_Exercise requirements_
Without changing a word, copy every line of the listing below and leave out the images.
══ Supplied data ══
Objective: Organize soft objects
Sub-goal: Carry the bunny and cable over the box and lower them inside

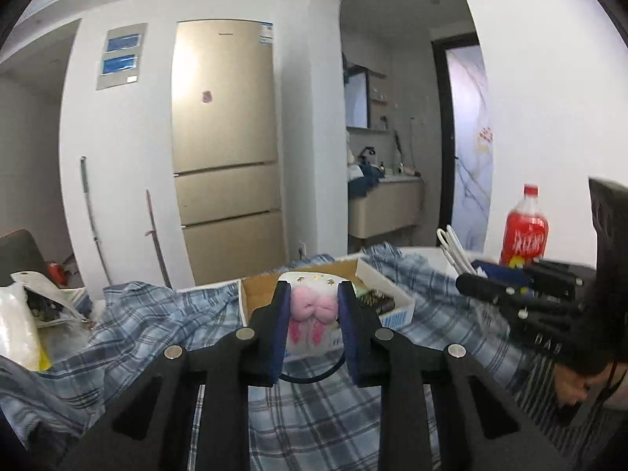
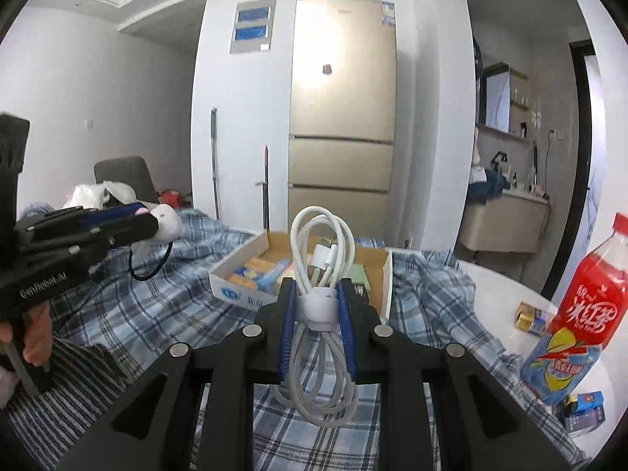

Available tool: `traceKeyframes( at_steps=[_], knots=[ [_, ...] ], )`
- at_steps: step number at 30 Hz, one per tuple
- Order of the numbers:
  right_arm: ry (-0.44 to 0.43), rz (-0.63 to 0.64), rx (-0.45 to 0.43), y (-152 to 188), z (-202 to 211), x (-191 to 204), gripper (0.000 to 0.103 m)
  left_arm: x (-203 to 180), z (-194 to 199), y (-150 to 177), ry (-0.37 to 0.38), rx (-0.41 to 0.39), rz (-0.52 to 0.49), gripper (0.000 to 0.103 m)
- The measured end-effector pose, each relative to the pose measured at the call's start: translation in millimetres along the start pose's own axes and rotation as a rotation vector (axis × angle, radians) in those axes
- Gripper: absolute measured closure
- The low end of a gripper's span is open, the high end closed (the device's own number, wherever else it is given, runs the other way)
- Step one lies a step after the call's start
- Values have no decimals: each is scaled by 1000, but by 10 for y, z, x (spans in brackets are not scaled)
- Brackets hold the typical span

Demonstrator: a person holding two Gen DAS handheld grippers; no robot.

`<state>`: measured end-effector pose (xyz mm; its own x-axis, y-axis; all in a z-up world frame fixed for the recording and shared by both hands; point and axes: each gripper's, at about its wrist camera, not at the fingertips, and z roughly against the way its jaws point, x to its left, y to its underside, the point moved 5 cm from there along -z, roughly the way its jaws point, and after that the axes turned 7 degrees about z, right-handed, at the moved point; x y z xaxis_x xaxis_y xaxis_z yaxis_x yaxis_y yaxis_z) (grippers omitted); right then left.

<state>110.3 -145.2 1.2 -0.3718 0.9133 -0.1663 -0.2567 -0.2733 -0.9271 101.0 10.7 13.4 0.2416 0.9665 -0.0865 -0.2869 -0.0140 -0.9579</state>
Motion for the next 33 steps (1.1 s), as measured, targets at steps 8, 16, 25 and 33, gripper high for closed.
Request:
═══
_Solved exercise_
Objective: Organize soft objects
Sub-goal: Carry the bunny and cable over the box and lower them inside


Available tool: `traceKeyframes( at_steps=[_], knots=[ [_, ...] ], )`
- at_steps: step number at 30 Hz, one per tuple
- Order of the numbers:
  right_arm: ry (-0.44 to 0.43), rz (-0.63 to 0.64), rx (-0.45 to 0.43), y (-152 to 188), z (-202 to 211), x (-191 to 204), gripper (0.000 to 0.103 m)
  left_arm: x (-203 to 180), z (-194 to 199), y (-150 to 177), ry (-0.37 to 0.38), rx (-0.41 to 0.39), rz (-0.52 to 0.49), gripper (0.000 to 0.103 m)
- The measured end-effector pose, each relative to the pose measured at the call's start: translation in millimetres along the start pose's own axes and rotation as a rotation vector (axis × angle, radians) in those axes
- Gripper: absolute measured closure
- The low end of a gripper's span is open, the high end closed (the device's own number, wherever else it is given, runs the other way)
- Step one lies a step after the call's start
- Values have no decimals: each is scaled by 1000, but by 10 for y, z, x (spans in brackets are not scaled)
- Brackets hold the typical span

Demonstrator: a person holding two Gen DAS handheld grippers; no robot.

`<state>`: measured end-effector pose (xyz mm; its own x-axis, y-axis; all in a z-up world frame fixed for the recording and shared by both hands; point and axes: each gripper's, at about its wrist camera, not at the fingertips, and z roughly against the way its jaws point, x to its left, y to its underside, the point moved 5 cm from there along -z, roughly the way its jaws point, and after that the axes turned 7 degrees about z, right-handed, at the moved point; x y z xaxis_x xaxis_y xaxis_z yaxis_x yaxis_y yaxis_z) (grippers omitted); right then left.

<state>110.3 -145.2 1.2 -0.3718 0.9133 -0.1663 -0.2567 -0.2733 -0.9271 101.0 10.7 13.4 0.2416 0.9665 -0.0865 -0.2869 -0.0140 -0.9579</state>
Motion for the next 33 steps (1.1 s), as measured, targets at steps 8, 16, 25 and 33, gripper high for closed.
Request:

The exercise is done, and nothing more is needed.